With New Zealand property developers and investors struggling with a tight credit market and overly-cautious banks, non-bank lending institutions are being called upon more than ever before to get development projects off the ground post-lockdown.

Alpha First Mortgage Investments is one such non-bank lender experiencing high demand for funds.

While the lockdown affected non-bank lending during the first half of the year, Director of Alpha First Mortgage Investments Scott Massey says the company is receiving plenty of new loan applications, with property developers, in particular, looking to borrow for new projects and acquisitions as they are turned down by banks.

“Many developers are struggling with the current tight credit market, as banks are very hesitant to lend for construction or residential property development projects. Compounding the issue is the fact that there are not as many non-bank lending institutions with available funds now as there was pre-lockdown.

“The tight credit market also means that interest rates for commercial loans are unlikely to drop anytime soon. It is demand versus supply situation.”

While Alpha First has funds available through its exclusive funding facilities, Massey says the company is being cautious and conservative when assessing potential projects.

“We’re particularly focussed on lending to new residential developments, as I believe the residential market, particularly in the main centres, will continue to experience high demand for housing with investors and first home buyers very active in the market.

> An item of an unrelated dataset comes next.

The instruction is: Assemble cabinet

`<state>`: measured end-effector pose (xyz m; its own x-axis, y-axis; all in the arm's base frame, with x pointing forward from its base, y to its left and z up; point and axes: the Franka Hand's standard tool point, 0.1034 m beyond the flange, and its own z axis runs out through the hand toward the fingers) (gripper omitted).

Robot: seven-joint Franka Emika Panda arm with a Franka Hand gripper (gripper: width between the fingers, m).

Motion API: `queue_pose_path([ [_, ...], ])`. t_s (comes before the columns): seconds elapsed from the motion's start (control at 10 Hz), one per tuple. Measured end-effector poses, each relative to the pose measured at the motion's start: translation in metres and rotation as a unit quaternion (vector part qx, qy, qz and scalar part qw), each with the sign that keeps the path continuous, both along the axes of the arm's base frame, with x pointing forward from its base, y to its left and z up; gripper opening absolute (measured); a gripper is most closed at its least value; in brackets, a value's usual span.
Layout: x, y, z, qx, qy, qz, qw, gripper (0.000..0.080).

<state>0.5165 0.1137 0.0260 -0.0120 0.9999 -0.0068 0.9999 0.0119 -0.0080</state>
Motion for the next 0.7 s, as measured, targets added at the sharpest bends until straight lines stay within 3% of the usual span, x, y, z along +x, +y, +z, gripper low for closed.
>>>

“We are considering all enquiries from potential borrowers to see if they fit our broad criteria, but we are looking for LVRs under 60%, a clear and achievable exit strategy and certainty around the servicing of interest payments.

“We are approving loans for no less than twelve months, which should ensure that the market is well into an upside phase when our borrowers’ loans mature.”

Massey is of the firm belief that there will be no ‘plunge’ in the housing market, but instead predicts some adjustment over the next six to nine months.

“It is our belief that the housing market will remain stable – this current situation is not an economic or banking crisis – it is a health crisis that will be resolved in time and normality will return.

“Even if the market slows, the fact remains that New Zealand is short around 25,000 homes and that number may grow. The balance between demand and available housing stock is about the same as it was pre-lockdown, and the reasons why people buy and sell houses are still there, such as marriage, retirement downsizing, and starting or expanding the family.

“A positive for the residential housing market is that interest rates have hit new all-time lows with banks already offering sub 3% loans. “These market conditions are good news for property developers and investors as residential housing demand drives the demand for new housing projects.”

Yet, on the other side of the equation, wholesale investors who are looking to put their cash into facilities that provide a good return are struggling to find options with good interest rates, says Massey, with bank rates getting ever closer to 0% for short-term term deposits.

“We know that bank interest rates are frustrating for wholesale investors, so Alpha First offers our clients the opportunity to invest in first mortgages secured over saleable land and buildings while generating around eight to nine per cent net per annum. Many are finding this an attractive option in the current market.”

Massey believes investment rates of interest in the trading banks will continue to fall, and around two per cent (2%) will be the norm for the next year or more. It is encouraging its wholesale investor clients to continue diversifying investment portfolios during this time.

Alpha First Investments assists borrowers with funds for projects ranging from $200,000 to $5 million. Clients seeking development funding can often secure loans even after their request has been declined by banks.